#### [TASK DIRECTIONS]
Return the data exactly, without pictures.

═════ DATASET SECTION

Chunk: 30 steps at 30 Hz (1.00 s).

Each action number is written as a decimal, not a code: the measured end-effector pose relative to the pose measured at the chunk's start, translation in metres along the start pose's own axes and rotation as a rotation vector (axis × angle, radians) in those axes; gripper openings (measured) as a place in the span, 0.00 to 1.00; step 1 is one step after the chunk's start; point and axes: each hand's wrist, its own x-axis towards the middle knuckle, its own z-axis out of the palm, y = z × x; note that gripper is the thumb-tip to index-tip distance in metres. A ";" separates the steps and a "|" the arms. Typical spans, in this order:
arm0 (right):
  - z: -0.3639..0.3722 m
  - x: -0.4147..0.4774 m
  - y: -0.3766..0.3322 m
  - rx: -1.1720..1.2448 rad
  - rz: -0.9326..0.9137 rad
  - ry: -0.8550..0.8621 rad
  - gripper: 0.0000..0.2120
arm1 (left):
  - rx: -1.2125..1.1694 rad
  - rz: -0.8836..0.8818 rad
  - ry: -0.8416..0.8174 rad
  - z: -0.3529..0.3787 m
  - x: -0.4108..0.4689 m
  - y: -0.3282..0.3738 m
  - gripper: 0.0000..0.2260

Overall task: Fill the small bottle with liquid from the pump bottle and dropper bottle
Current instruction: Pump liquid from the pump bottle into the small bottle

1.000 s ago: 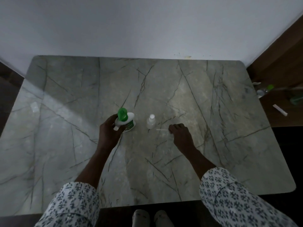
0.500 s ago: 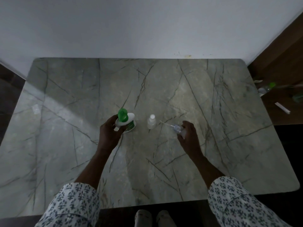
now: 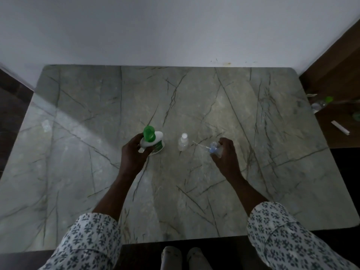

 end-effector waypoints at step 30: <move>0.046 -0.059 -0.110 0.252 -0.287 -0.173 0.18 | -0.519 -0.079 0.028 -0.026 -0.051 0.042 0.24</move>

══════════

#### [FINISHED TASK]
Chunk: 30 steps at 30 Hz (1.00 s).

Each action number is written as a decimal, not a code: the measured end-effector pose relative to the pose measured at the chunk's start, translation in metres along the start pose's own axes and rotation as a rotation vector (axis × angle, radians) in those axes; gripper openings (measured) as a place in the span, 0.00 to 1.00; step 1 is one step after the chunk's start; point and axes: each hand's wrist, its own x-axis towards the middle knuckle, its own z-axis out of the palm, y = z × x; note that gripper is the thumb-tip to index-tip distance in metres. A ";" separates the steps and a "|" the arms. Typical spans, in this order:
arm0 (right):
  - z: -0.3639..0.3722 m
  - x: -0.4147..0.4774 m
  - y: -0.3766..0.3322 m
  - rx: -1.1720..1.2448 rad
  - rz: -0.9326..0.9137 rad
  - ry: -0.8550..0.8621 rad
  - gripper: 0.0000..0.2120
arm1 (left):
  - rx: -1.2125..1.1694 rad
  - rz: -0.8836..0.8818 rad
  - ry: -0.8416..0.8174 rad
  - z: -0.3529..0.3787 m
  - x: -0.4108..0.4689 m
  - y: -0.3282..0.3738 m
  - gripper: 0.0000..0.2260

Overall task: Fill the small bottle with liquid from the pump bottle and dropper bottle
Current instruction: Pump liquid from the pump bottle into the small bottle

1.000 s ago: 
0.500 s ago: 
now: 

 end-effector waypoints at step 30: <move>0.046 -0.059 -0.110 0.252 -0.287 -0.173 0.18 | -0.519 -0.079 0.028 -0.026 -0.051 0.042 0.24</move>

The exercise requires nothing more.